Project 2: Is the HS fine structure a temporally and spatially permissive sugar code?

Covalently attached to each core protein is an unbranched chain of 50-100 disaccharide repeats; and each HS disaccharide can be modified at up to six positions, leading to an extraordinary level of sequence diversity. Commonly referred to as its fine structure, the pattern of HS modification over 2-6 disaccharides creates a specific ligand binding site. In many cases, a cell can only respond to a cell-cell signaling molecule if it has an appropriate HS fine structure at its cell surface. Recent results have shown that the HS fine structure changes during development, suggesting that a cell’s developmental fate is determined in part by which cell-cell signaling molecules bind to its HS fine structure.
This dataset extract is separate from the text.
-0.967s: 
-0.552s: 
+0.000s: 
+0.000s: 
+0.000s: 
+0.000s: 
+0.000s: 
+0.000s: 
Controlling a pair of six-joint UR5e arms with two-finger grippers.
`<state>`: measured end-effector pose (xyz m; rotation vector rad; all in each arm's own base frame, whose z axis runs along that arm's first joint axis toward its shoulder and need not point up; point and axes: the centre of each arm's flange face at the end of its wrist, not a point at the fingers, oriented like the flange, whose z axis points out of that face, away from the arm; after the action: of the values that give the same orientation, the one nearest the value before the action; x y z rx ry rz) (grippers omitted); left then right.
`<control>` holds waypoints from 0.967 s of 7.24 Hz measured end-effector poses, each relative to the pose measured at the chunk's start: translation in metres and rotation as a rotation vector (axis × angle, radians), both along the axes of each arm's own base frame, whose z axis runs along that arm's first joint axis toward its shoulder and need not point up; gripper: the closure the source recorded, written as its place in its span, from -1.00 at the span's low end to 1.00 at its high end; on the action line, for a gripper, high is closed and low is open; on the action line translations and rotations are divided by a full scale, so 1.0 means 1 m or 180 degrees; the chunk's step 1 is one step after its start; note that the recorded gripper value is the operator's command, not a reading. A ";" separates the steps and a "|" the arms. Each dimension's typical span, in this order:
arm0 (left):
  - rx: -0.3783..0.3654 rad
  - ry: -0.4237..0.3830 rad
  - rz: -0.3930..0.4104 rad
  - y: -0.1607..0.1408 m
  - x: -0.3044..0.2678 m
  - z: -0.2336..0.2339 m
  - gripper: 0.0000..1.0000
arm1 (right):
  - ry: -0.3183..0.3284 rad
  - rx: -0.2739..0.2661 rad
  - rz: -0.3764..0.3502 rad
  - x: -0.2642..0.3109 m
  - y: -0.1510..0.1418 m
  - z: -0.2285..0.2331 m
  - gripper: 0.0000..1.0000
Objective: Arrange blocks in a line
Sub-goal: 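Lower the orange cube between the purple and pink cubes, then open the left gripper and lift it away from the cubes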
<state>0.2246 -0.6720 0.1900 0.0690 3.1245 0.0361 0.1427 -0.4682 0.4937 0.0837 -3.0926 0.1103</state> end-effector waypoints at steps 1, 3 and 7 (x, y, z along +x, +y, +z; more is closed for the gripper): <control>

Project 3: Does the core protein specify its attached HS fine structure?

The current model for HS synthesis is that the HS fine structure is determined by the complement of sulfotransferases expressed within the golgi of each cell, regardless of the core protein to which it might attach. This model is challenged by observations that modifications in the core protein can alter the interaction of HSPGs with signaling pathways. However, the HS fine structure might be regulated by the transition of the core protein through distinct combinations of sulfotransferase isoforms within the golgi.